Five Guys Enterprises LLC—franchisor of the popular Five Guys Burger Co.—and a California franchisee are facing a lawsuit from a former employee alleging numerous violations of the federal Fair Credit Reporting Act and California state law.  The plaintiff, Jeremy Lusk, alleges he began working for Five Guys in August 2016.  He alleges that in the application process, Five Guys presented him with a background check disclosure that included, among other things, agreements regarding his drug use, references, fiduciary obligations, and consent to arbitration.  He also alleges the disclosure included a release of liability and that Five Guys failed to properly inform him of his rights under the FCRA.  He further claims Five Guys procured an investigative consumer report (as that term is used in the FCRA) without first providing him the separate disclosure required for such reports.  From those claims, he alleges Five Guys violated numerous provisions of the FCRA.

Lusk also brings similar claims under the California Investigative Consumer Reporting Agencies Act, based on the same alleged failures in Five Guys’ disclosure forms, such as the inclusion of extraneous information.  He also alleges the disclosure failed to include certain items required by California law, such as the name, address, and telephone number of the agency preparing the report.  In addition to alleging a violation of California’s Investigative Consumer Reporting Agencies Act, Lusk also alleges Five Guys violated the California Consumer Credit Reporting Agencies Act, which regulates strictly credit information.  He alleges Five Guys procured credit information about prospective employees in connection with their applications and, again, on the back of the same faulty disclosure, was denied information required by the California statute.

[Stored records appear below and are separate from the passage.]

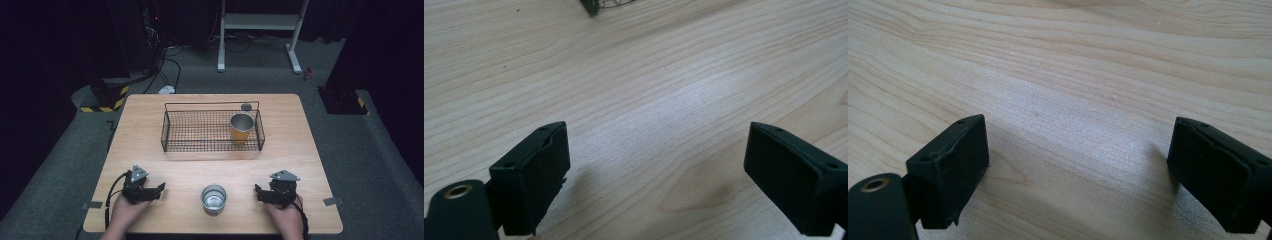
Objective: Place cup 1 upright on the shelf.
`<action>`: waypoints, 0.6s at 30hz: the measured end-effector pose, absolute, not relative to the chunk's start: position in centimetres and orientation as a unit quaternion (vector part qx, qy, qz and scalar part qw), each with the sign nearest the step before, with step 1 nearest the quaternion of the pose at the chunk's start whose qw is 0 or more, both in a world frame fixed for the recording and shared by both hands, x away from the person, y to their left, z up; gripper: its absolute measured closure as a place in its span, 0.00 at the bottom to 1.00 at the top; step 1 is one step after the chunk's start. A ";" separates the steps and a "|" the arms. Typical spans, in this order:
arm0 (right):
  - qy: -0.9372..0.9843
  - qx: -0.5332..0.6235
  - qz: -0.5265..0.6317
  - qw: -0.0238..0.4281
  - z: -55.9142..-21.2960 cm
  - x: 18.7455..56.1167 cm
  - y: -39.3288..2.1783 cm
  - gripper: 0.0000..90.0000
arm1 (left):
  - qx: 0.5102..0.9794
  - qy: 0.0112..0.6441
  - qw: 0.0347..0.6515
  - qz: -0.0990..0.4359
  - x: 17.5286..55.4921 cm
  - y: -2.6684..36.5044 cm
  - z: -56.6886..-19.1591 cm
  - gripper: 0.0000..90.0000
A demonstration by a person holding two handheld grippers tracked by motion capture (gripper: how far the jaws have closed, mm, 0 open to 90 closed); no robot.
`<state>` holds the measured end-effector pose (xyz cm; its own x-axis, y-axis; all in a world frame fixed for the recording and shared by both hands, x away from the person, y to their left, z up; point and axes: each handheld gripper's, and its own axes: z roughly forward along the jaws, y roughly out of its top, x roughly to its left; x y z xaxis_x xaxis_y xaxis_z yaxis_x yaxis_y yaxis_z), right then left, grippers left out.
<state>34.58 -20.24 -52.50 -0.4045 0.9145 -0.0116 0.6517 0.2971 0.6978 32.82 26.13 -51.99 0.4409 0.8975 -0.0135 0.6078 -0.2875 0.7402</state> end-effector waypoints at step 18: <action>0.777 0.504 0.313 0.210 -52.5 34.6 -20.2 0.10 | 0.772 0.449 0.402 0.201 31.9 24.6 -50.3 0.13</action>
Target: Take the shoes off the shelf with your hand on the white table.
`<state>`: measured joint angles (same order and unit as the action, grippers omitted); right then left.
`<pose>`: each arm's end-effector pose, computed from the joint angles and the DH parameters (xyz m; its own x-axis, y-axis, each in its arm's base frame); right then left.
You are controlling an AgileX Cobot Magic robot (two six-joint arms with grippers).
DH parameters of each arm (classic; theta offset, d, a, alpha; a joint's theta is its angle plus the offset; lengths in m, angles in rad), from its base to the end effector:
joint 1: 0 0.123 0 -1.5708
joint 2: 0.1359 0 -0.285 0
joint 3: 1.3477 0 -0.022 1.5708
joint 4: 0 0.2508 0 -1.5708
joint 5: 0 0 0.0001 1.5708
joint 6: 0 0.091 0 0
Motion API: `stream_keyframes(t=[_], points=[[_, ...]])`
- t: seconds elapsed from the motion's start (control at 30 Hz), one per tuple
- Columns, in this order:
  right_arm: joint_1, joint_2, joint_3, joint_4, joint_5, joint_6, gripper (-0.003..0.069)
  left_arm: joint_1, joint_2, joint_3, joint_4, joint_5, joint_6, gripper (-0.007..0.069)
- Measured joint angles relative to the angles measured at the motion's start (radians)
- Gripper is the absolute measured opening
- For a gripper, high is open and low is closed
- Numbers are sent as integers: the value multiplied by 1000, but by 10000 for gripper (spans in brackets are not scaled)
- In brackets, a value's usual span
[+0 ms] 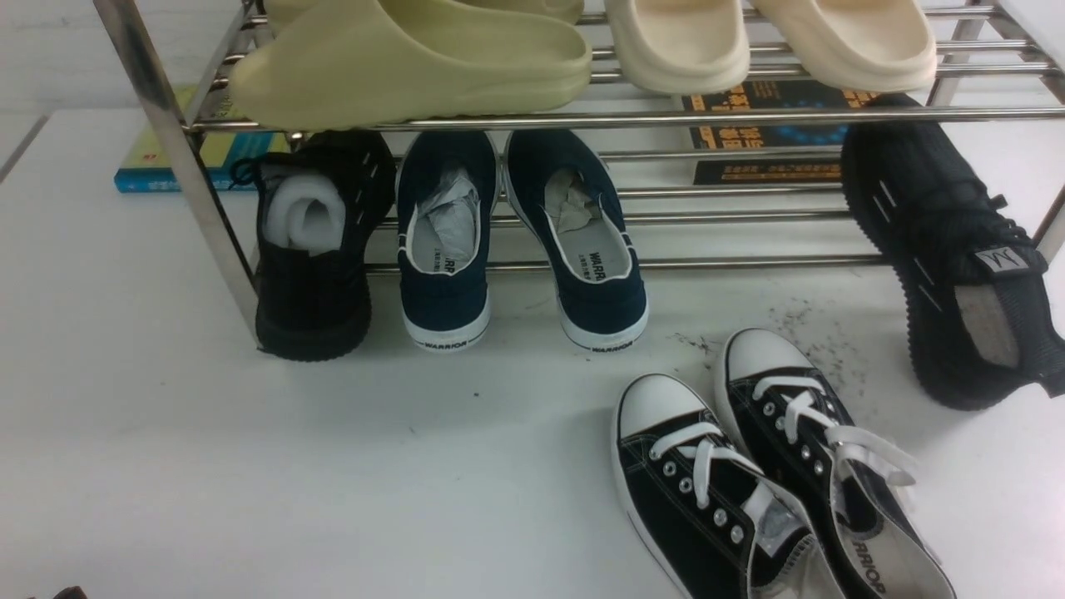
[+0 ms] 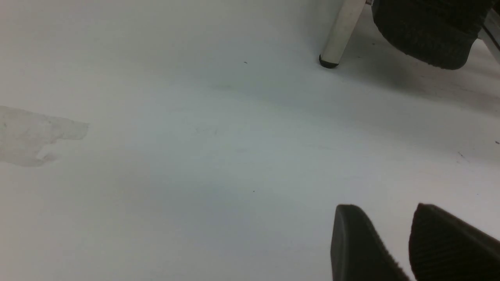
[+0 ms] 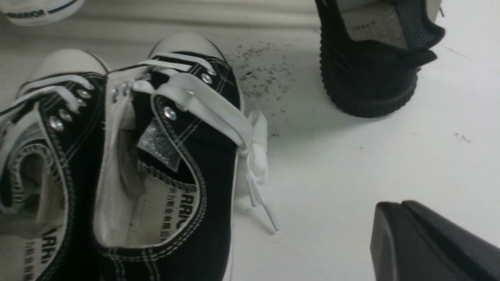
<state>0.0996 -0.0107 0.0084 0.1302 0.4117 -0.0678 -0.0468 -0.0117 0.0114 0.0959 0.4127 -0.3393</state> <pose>0.0506 0.0098 0.1743 -0.3194 0.0199 -0.9474 -0.1321 0.9891 0.0653 0.0514 0.0011 0.1731 -0.3102 -0.2343 -0.9214 -0.0689 0.9721 -0.2240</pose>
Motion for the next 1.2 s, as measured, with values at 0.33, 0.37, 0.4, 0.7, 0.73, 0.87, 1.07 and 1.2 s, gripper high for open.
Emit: stream_keyframes(t=[0.33,0.37,0.4,0.7,0.73,0.87,1.07,1.2], points=[[47,0,1,-110,-9,104,25,0,0,0,0,0,0,242],[47,0,1,-112,-9,105,26,0,0,0,0,0,0,242],[47,0,1,-112,-9,106,27,0,0,0,0,0,0,242],[47,0,1,-112,-9,107,35,0,0,0,0,0,0,242],[47,0,1,-112,-9,107,37,0,0,0,0,0,0,242],[47,0,1,-112,-10,107,42,0,0,0,0,0,0,242],[47,0,1,-112,-10,107,48,0,0,0,0,0,0,242],[47,0,1,-112,-10,107,53,0,0,0,0,0,0,242]])
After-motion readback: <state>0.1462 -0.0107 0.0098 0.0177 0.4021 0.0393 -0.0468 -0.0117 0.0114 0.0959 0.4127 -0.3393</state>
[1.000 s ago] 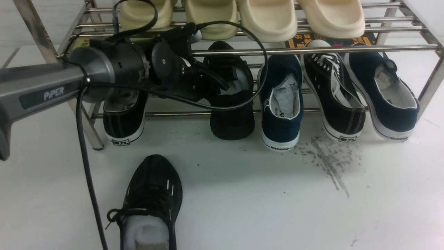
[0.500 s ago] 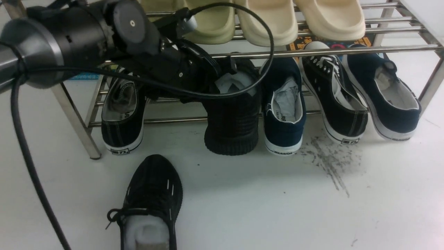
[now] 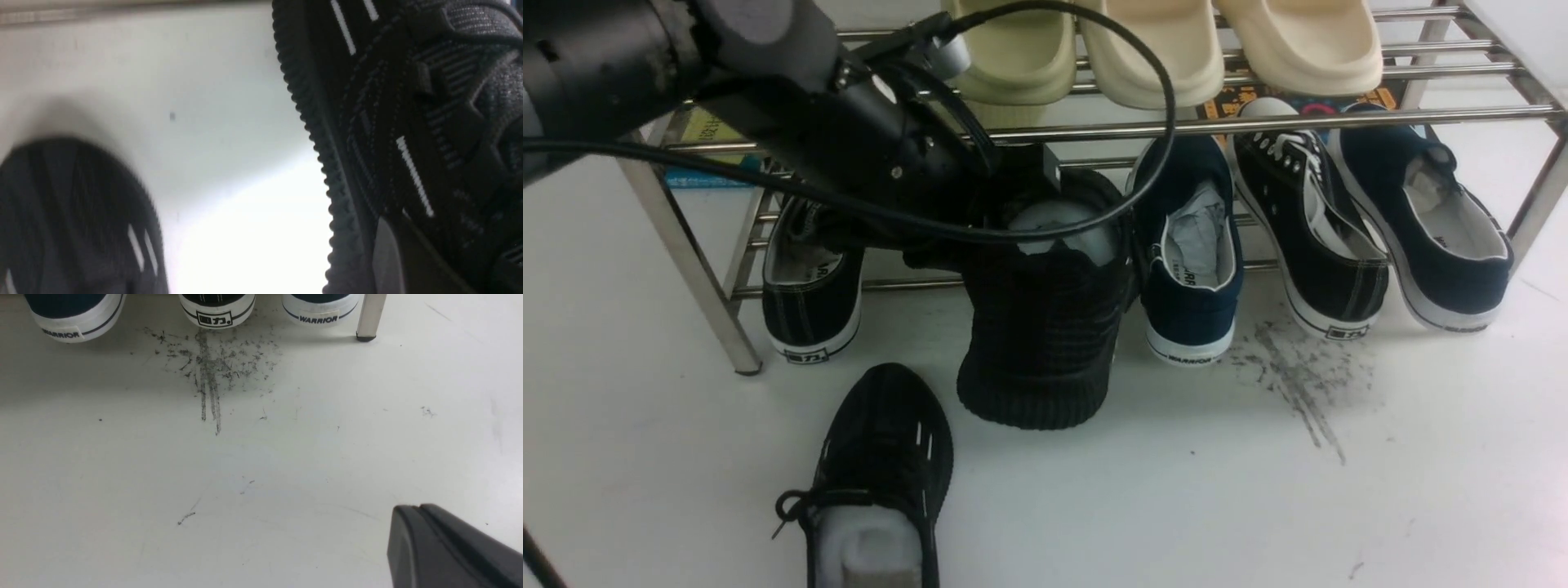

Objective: Take the shoes off the shelf with your hand on the white table.
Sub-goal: 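Set the held shoe down on the floor in front of the rack with the left gripper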

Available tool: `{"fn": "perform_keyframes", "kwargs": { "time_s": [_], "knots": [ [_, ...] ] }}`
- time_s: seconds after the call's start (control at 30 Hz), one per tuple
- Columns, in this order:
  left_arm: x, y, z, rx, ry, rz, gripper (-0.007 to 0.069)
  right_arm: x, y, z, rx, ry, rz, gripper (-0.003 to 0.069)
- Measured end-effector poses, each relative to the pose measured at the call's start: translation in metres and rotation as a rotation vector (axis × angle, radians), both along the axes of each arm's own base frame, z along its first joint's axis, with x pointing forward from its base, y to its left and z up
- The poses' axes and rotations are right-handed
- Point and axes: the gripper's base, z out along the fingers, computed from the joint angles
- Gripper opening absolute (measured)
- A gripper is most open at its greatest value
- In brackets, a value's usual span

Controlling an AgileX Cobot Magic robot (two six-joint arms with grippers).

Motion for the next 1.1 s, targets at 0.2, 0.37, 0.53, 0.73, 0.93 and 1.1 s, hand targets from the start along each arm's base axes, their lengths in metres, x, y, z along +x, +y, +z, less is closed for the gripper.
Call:
{"fn": "perform_keyframes", "kwargs": {
  "time_s": [0.2, 0.37, 0.53, 0.73, 0.93, 1.1],
  "knots": [
    [-0.031, 0.011, 0.007, 0.051, 0.051, -0.021, 0.0022, 0.0, 0.0, 0.0, 0.0, 0.0, 0.0, 0.001],
    [-0.068, 0.009, 0.004, 0.079, 0.041, -0.002, 0.0022, 0.0, 0.0, 0.0, 0.0, 0.0, 0.0, 0.0013],
    [-0.116, -0.023, -0.023, 0.066, 0.042, -0.006, 0.0022, 0.0, 0.0, 0.0, 0.0, 0.0, 0.0, 0.0018],
    [-0.138, -0.051, -0.06, 0.054, 0.026, 0.066, 0.0023, 0.0, 0.0, 0.0, -0.001, 0.0, 0.0, 0.0024],
    [-0.141, -0.086, -0.089, 0.015, -0.027, 0.065, 0.0029, 0.0, 0.0, 0.0, -0.001, -0.002, 0.0, 0.0027],
    [-0.133, -0.11, -0.123, -0.006, -0.004, 0.063, 0.0034, 0.0, 0.0, 0.0, -0.001, -0.003, 0.0, 0.0028]
  ]
}}
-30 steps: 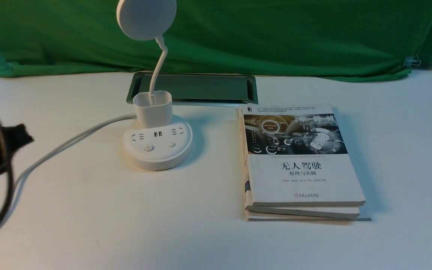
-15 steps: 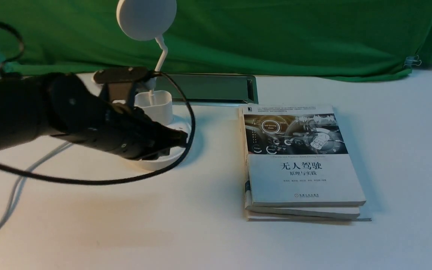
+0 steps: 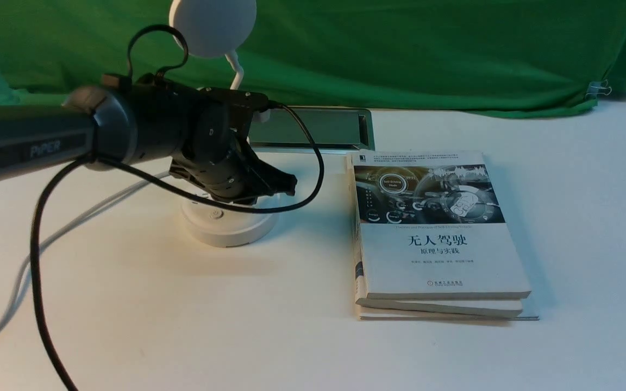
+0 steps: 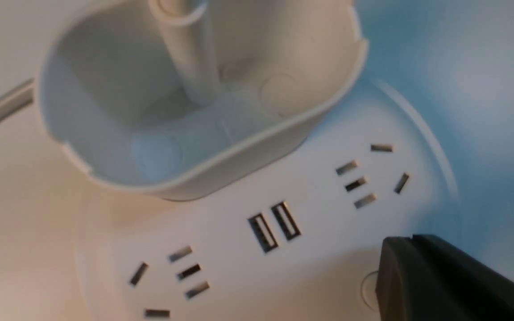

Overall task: Turn on the desk lamp on the white desktop with your hand.
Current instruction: 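Press the power button on the lamp base to turn the lamp on with the left gripper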

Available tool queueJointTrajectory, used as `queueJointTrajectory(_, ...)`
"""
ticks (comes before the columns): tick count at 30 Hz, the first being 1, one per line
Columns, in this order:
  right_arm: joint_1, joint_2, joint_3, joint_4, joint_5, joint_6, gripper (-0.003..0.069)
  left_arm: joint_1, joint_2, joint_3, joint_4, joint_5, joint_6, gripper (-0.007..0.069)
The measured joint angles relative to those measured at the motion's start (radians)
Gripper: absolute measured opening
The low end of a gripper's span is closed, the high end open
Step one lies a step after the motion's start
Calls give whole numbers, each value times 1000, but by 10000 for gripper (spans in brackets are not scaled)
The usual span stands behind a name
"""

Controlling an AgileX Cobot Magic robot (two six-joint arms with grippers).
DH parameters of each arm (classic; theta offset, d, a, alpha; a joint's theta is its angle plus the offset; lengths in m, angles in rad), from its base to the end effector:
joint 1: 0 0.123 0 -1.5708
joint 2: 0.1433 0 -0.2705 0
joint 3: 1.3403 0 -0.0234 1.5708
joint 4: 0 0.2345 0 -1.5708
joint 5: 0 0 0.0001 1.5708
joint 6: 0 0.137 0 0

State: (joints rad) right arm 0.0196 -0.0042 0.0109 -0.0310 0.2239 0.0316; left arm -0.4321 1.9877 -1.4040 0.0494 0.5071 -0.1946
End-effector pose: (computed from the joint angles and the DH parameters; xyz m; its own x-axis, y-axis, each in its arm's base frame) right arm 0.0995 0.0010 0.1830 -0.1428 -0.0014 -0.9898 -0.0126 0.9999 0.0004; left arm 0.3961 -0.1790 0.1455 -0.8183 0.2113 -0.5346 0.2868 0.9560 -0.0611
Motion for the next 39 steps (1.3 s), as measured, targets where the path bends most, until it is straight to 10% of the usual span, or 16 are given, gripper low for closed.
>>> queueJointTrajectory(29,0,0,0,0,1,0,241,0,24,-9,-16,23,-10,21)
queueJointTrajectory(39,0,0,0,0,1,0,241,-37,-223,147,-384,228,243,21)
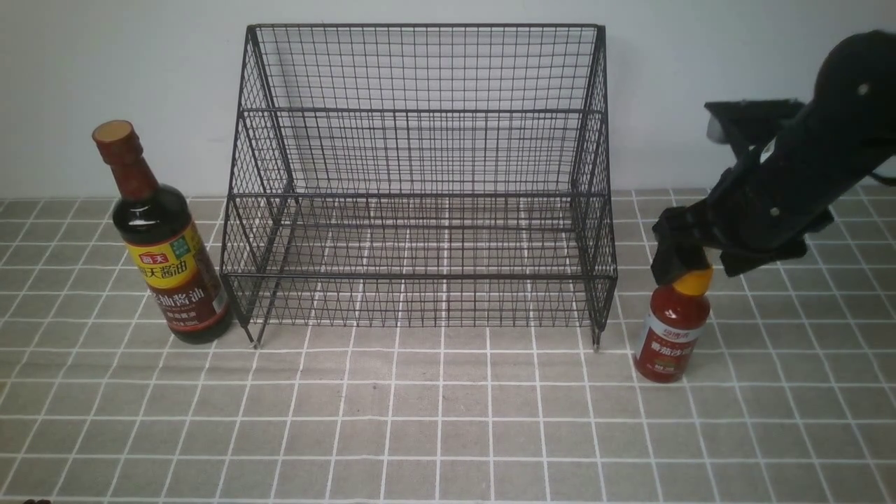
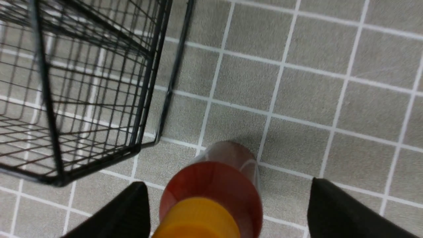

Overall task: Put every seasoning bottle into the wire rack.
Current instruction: Use the right arm to grab the condiment bottle closest to it, then use the right arm to put the condiment bottle back on the shelf

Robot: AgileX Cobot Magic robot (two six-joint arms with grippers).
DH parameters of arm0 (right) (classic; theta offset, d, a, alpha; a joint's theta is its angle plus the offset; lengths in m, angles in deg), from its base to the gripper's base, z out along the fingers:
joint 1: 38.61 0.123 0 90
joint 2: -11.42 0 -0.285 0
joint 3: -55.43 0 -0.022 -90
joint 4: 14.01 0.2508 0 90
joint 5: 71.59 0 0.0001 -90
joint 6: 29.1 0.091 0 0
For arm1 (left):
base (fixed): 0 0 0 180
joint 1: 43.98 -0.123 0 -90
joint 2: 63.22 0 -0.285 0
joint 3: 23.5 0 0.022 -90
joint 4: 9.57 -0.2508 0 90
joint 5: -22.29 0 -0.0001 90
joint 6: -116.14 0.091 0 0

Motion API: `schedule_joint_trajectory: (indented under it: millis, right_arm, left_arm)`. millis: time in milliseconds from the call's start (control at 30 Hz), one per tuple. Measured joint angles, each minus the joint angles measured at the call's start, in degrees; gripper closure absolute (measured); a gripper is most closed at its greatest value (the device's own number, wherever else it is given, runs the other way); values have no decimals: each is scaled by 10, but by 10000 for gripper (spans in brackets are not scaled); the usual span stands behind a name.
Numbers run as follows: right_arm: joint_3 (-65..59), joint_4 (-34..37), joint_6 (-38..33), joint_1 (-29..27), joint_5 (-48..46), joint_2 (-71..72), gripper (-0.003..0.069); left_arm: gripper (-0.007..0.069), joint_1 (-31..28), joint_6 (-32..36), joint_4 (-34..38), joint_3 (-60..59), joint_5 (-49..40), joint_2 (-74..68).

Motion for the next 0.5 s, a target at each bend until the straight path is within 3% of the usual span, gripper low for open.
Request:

Lusk also brings a number of claims for alleged wage and hour violations, including failure to provide meal breaks or pay for overtime.  Lusk’s claims are pled on behalf of himself and on behalf of various nationwide classes of applicants or employees of Five Guys.

Lusk originally filed his Complaint in the Superior Court of Kings County, California.  On June 2, Five Guys removed the case to the United States District Court for the Eastern District of California, where the case remains pending.  One defendant, the local franchisee, filed an answer, but Five Guys has not yet filed its response to the Complaint.